Stored data: Begin

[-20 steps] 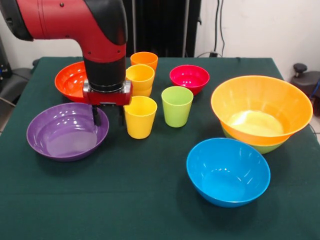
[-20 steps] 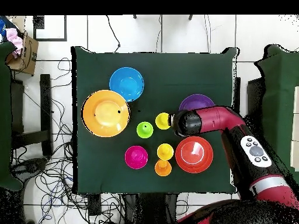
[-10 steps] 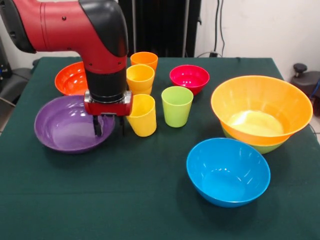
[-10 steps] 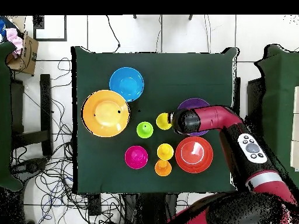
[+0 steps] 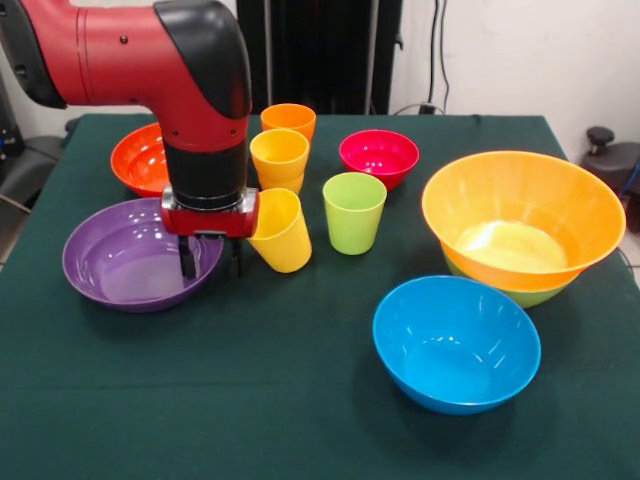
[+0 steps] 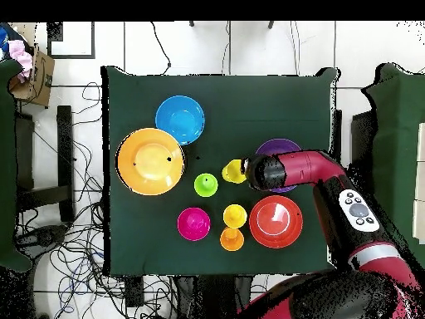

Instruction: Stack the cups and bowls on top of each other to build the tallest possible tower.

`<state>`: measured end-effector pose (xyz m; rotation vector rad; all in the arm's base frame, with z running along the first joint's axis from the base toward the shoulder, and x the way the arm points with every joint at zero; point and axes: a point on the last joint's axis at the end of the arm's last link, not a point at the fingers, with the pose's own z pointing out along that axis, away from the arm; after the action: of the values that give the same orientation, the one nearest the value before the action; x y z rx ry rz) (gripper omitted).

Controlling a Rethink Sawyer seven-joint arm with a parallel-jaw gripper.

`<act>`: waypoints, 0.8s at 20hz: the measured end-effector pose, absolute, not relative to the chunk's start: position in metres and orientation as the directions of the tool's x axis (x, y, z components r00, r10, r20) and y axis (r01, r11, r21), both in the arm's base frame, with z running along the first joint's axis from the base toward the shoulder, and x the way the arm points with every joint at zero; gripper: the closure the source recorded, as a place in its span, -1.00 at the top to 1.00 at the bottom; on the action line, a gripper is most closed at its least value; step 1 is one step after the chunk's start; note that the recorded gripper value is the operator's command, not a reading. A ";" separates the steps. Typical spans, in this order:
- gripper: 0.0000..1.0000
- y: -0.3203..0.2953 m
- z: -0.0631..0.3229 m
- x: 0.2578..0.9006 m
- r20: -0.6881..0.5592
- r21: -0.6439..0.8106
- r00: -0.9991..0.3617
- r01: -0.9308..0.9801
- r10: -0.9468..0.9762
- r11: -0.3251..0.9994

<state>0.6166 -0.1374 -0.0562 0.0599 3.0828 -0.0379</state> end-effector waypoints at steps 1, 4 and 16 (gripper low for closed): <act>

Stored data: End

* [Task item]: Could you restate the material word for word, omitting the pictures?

* [Output for this task]:
[-20 steps] 
[-20 steps] 
[-10 steps] 
[-10 steps] 
[+0 steps] 
[+0 steps] 

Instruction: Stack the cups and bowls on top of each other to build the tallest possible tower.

`<state>`: measured end-effector pose (xyz m; rotation vector rad; all in the arm's base frame, with z running along the first joint's axis from the base toward the shoulder, and x the way the arm points with every joint at zero; point and axes: a point on the last joint's axis at the end of the arm's last link, not a point at the fingers, with the pose's own z pointing out along that axis, away from the arm; after the action: of the values that give the same orientation, the one nearest the value before the action; x y z rx ry rz) (gripper omitted).

Controlling a Rethink Sawyer seven-joint arm with a parallel-jaw gripper.

`<act>`: waypoints, 0.8s at 20hz: the measured end-effector pose, absolute, not relative to the chunk's start: position in metres and orientation as the directions of the tool's x axis (x, y, z components r00, r10, r20) and y axis (r01, r11, r21), both in the arm's base frame, with z running along the first joint's axis from the base toward the shoulder, and x the way the arm points with every joint at zero; gripper: the closure the source recorded, as a place in its span, -1.00 at the top to 1.00 at the bottom; on the action line, a gripper is most closed at its least value; step 1 is one step after the chunk's start; note that the recorded gripper value is the operator's command, not a reading. A ";" separates the steps. Typical spans, in this order:
- gripper: 0.0000..1.0000
- y: -0.3203..0.2953 m
- z: -0.0631..0.3229 m
- x: 0.2578..0.9006 m
- r20: -0.6881..0.5592
- r21: -0.6439..0.8106
- r00: -0.9991..0.3617
- r01: -0.9308..0.9801
- r10: -0.9468..0.9762
- r11: -0.3251..0.9994

<state>0.6166 -0.1374 -0.0562 0.0599 3.0828 -0.0379</state> end-effector waypoints at steps 1, 4 and 16 (gripper low for closed): <act>

The answer has been fully written out.